## [What this task involves]
Please write out exactly the lines of the data below from the line holding "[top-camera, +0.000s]" through the line holding "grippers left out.", and leave out the rest.

--- Given data Enclosed Below ---

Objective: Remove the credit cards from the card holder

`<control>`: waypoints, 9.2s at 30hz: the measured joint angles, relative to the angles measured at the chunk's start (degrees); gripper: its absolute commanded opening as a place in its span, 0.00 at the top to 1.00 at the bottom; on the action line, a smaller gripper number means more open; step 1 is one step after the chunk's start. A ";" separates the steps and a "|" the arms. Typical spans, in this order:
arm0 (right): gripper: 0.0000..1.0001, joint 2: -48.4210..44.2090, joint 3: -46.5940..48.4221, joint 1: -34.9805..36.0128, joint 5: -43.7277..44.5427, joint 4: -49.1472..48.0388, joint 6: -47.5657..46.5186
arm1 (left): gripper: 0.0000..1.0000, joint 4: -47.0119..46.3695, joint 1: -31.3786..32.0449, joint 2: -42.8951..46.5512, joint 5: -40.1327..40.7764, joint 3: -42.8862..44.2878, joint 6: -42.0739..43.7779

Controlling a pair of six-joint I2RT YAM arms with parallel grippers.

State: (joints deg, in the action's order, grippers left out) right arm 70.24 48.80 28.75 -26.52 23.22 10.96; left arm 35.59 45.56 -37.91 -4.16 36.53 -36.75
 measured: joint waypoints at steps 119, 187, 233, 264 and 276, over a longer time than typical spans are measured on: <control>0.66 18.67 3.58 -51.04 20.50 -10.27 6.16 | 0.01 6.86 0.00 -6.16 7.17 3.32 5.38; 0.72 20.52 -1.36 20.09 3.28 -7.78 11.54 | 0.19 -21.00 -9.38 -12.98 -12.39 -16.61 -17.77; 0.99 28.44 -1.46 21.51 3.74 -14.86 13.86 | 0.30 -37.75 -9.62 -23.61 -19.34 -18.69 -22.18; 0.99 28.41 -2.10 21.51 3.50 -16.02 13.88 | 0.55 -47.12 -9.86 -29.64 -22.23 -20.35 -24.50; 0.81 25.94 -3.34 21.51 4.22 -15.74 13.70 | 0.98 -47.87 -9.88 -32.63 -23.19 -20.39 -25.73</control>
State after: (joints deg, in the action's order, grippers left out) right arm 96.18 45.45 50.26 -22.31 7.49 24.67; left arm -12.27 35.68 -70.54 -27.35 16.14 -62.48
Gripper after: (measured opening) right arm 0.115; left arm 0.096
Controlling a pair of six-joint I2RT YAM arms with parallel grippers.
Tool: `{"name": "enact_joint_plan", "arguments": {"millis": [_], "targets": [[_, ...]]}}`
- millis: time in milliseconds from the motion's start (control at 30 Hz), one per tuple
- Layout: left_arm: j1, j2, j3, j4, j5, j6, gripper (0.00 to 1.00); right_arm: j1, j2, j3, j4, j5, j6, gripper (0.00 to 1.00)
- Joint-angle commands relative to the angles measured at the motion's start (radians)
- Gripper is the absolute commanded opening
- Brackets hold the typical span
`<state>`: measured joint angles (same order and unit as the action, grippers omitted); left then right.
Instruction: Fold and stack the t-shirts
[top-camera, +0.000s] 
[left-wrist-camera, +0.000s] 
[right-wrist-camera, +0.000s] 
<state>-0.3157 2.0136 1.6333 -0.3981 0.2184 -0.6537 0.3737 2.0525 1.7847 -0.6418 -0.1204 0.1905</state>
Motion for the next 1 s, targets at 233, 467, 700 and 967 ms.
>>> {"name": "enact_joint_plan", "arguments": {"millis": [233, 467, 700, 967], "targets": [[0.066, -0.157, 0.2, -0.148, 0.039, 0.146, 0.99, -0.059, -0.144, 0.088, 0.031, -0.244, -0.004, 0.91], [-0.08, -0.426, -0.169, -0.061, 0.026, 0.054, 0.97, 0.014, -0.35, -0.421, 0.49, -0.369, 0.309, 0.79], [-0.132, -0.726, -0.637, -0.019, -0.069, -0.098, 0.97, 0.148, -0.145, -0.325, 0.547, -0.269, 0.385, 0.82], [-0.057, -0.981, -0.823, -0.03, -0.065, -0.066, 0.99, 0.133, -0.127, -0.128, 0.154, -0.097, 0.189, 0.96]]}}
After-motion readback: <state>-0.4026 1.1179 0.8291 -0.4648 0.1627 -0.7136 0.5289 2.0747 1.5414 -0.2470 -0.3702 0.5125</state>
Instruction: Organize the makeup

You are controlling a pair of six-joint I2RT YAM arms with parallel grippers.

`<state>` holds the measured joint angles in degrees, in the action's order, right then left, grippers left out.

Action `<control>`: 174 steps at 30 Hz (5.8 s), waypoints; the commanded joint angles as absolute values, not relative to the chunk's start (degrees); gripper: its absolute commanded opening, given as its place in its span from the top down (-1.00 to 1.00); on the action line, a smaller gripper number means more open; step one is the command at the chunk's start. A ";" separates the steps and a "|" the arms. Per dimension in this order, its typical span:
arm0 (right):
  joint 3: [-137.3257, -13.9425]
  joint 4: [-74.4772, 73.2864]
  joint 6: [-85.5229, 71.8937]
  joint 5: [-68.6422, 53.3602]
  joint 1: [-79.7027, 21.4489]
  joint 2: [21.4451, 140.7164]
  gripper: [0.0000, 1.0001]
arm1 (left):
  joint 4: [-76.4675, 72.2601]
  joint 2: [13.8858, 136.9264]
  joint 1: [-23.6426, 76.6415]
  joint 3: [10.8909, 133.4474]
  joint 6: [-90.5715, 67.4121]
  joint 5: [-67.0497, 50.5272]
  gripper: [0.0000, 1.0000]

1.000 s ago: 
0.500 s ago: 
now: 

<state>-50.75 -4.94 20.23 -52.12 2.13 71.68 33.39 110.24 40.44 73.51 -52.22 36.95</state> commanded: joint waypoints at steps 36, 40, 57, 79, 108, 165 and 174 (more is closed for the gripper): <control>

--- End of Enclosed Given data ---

## [Exercise response]
[top-camera, +0.000s] 
[left-wrist-camera, +0.000s] 
[right-wrist-camera, +0.000s] 
<state>-0.3157 2.0136 1.6333 -0.3981 0.2184 -0.6537 0.3737 2.0525 1.7847 -0.6418 -0.1204 0.1905</state>
Motion for the next 1 s, targets at 233, 467, 700 and 967 ms.
>>> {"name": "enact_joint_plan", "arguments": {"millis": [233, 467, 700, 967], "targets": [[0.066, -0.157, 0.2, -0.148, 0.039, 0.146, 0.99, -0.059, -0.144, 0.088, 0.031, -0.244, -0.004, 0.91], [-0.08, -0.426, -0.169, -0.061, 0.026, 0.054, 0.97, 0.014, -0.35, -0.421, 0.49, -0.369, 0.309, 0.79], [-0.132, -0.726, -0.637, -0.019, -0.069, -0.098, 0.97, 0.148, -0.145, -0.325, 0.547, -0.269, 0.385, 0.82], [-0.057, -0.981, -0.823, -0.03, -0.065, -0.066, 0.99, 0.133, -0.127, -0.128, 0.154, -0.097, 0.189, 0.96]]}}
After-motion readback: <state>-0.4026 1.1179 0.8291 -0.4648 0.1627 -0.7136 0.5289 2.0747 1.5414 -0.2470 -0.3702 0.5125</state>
Instruction: Organize the makeup

You are controlling a pair of six-joint I2RT YAM arms with parallel grippers.

`<state>` holds the measured joint angles in degrees, in the action's order, right then left, grippers left out.

The answer to this exercise has been fully stated.